_Directions_.
Transcribe the lines below verbatim, skipping the images.

_Data block_.

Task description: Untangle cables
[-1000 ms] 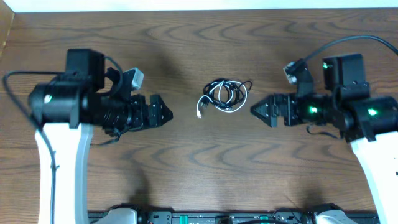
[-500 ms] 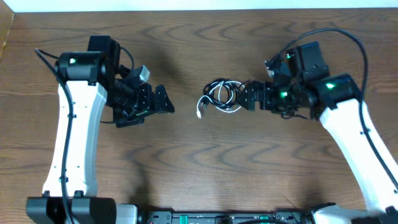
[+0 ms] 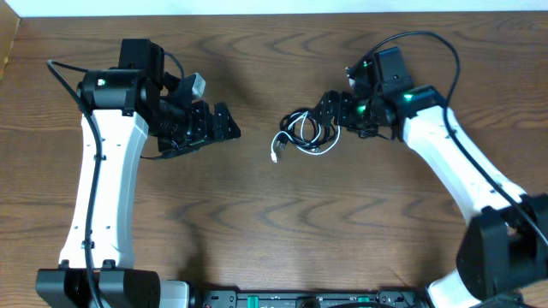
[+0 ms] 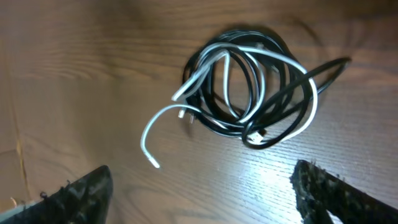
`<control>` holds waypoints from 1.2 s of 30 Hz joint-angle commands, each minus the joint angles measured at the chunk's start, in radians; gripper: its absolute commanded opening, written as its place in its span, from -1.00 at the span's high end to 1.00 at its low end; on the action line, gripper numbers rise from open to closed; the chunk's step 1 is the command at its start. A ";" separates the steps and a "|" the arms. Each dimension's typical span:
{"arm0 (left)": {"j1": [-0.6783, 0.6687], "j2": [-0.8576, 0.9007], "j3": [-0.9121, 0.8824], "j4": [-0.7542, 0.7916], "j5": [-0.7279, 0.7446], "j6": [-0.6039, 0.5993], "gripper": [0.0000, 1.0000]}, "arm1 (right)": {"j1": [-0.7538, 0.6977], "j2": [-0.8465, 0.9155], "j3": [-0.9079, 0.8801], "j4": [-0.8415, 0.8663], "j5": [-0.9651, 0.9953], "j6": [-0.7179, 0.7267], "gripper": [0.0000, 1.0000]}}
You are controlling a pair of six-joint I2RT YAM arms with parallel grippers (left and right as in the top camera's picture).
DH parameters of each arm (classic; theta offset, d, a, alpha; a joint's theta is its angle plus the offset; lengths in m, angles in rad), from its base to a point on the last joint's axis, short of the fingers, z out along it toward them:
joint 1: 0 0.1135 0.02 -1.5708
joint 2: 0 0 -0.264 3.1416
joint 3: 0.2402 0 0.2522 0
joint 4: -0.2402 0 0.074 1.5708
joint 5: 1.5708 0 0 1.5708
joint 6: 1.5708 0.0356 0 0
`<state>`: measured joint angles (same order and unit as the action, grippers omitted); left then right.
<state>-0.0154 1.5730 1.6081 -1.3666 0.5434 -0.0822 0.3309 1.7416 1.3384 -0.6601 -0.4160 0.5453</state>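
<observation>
A black cable and a white cable lie coiled together in one tangled bundle (image 3: 309,130) mid-table. In the right wrist view the bundle (image 4: 249,87) fills the upper middle, and the white cable's loose end (image 4: 151,160) curls out to the lower left. My right gripper (image 3: 329,109) hovers at the bundle's right edge. It is open (image 4: 199,208), both fingers (image 4: 78,198) spread wide with nothing between them. My left gripper (image 3: 224,124) hangs to the left of the bundle, apart from it, and looks open.
The wooden table (image 3: 257,222) carries only the cables. Its far edge (image 3: 274,12) meets a white wall. Both arm bases stand at the near edge, with the left arm (image 3: 98,197) and the right arm (image 3: 454,162) reaching in from each side.
Both arms have moved further up the table. My right gripper has gone from well right of the bundle to its right edge, looking down on it. My left gripper is now higher, left of the bundle.
Both grippers first rested open near the front edge, with the bundle untouched mid-table. Then they were raised and open wide. Later they pointed inward from either side of the bundle. Now they flank it closely. The cables have not moved.
</observation>
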 commanded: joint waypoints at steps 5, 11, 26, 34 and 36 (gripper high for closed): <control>-0.003 0.002 -0.004 -0.008 -0.006 -0.006 -0.96 | 0.011 0.140 -0.005 0.058 0.021 0.046 -0.46; -0.003 0.002 -0.021 -0.006 -0.006 -0.006 -0.96 | 0.007 0.171 -0.005 0.082 0.021 0.014 -0.01; -0.003 0.002 -0.053 -0.006 -0.005 -0.015 -0.96 | -0.013 0.158 0.084 0.074 -0.171 0.014 0.97; -0.004 0.002 -0.053 -0.023 0.014 -0.070 -0.96 | -0.018 0.055 0.251 -0.080 -0.216 -0.048 0.97; -0.004 0.002 -0.053 -0.023 0.028 -0.070 -0.96 | -0.019 0.013 0.280 -0.097 -0.215 -0.072 0.97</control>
<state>-0.0154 1.5730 1.5593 -1.3849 0.5480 -0.1368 0.3195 1.8565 1.5490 -0.7441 -0.5976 0.5308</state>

_Task result_.
Task description: Untangle cables
[-1000 ms] 
[-500 ms] 
[+0 ms] 
[+0 ms] 
`<control>` holds waypoints from 1.2 s of 30 Hz joint-angle commands, each minus the joint angles measured at the chunk's start, in radians; gripper: its absolute commanded opening, written as its place in its span, from -1.00 at the span's high end to 1.00 at its low end; on the action line, gripper numbers rise from open to closed; the chunk's step 1 is the command at its start. A ";" separates the steps and a "|" the arms. Each dimension's typical span:
{"arm0 (left)": {"j1": [-0.6783, 0.6687], "j2": [-0.8576, 0.9007], "j3": [-0.9121, 0.8824], "j4": [-0.7542, 0.7916], "j5": [-0.7279, 0.7446], "j6": [-0.6039, 0.5993], "gripper": [0.0000, 1.0000]}, "arm1 (right)": {"j1": [-0.7538, 0.6977], "j2": [-0.8465, 0.9155], "j3": [-0.9079, 0.8801], "j4": [-0.8415, 0.8663], "j5": [-0.9651, 0.9953], "j6": [-0.7179, 0.7267], "gripper": [0.0000, 1.0000]}}
You are controlling a pair of six-joint I2RT YAM arms with parallel grippers (left and right as in the top camera's picture).
DH parameters of each arm (classic; theta offset, d, a, alpha; a joint's theta is its angle plus the offset; lengths in m, angles in rad), from its base to a point on the last joint's axis, short of the fingers, z out along it toward them:
joint 1: 0 0.1135 0.02 -1.5708
joint 2: 0 0 -0.264 3.1416
joint 3: 0.2402 0 0.2522 0
joint 4: -0.2402 0 0.074 1.5708
joint 5: 1.5708 0 0 1.5708
joint 6: 1.5708 0.0356 0 0
`<state>`: measured joint angles (same order and unit as the action, grippers omitted); left then right.
<state>-0.0154 1.5730 1.6081 -1.3666 0.5434 -0.0822 0.3309 1.7416 1.3384 -0.6601 -0.4160 0.5453</state>
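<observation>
A black cable and a white cable lie coiled together in one tangled bundle (image 3: 309,130) mid-table. In the right wrist view the bundle (image 4: 249,87) fills the upper middle, and the white cable's loose end (image 4: 151,160) curls out to the lower left. My right gripper (image 3: 329,109) hovers at the bundle's right edge. It is open (image 4: 199,208), both fingers (image 4: 78,198) spread wide with nothing between them. My left gripper (image 3: 224,124) hangs to the left of the bundle, apart from it, and looks open.
The wooden table (image 3: 257,222) carries only the cables. Its far edge (image 3: 274,12) meets a white wall. Both arm bases stand at the near edge, with the left arm (image 3: 98,197) and the right arm (image 3: 454,162) reaching in from each side.
Both arms have moved further up the table. My right gripper has gone from well right of the bundle to its right edge, looking down on it. My left gripper is now higher, left of the bundle.
Both grippers first rested open near the front edge, with the bundle untouched mid-table. Then they were raised and open wide. Later they pointed inward from either side of the bundle. Now they flank it closely. The cables have not moved.
</observation>
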 commanded: joint waypoints at steps 5, 11, 26, 34 and 36 (gripper high for closed): <control>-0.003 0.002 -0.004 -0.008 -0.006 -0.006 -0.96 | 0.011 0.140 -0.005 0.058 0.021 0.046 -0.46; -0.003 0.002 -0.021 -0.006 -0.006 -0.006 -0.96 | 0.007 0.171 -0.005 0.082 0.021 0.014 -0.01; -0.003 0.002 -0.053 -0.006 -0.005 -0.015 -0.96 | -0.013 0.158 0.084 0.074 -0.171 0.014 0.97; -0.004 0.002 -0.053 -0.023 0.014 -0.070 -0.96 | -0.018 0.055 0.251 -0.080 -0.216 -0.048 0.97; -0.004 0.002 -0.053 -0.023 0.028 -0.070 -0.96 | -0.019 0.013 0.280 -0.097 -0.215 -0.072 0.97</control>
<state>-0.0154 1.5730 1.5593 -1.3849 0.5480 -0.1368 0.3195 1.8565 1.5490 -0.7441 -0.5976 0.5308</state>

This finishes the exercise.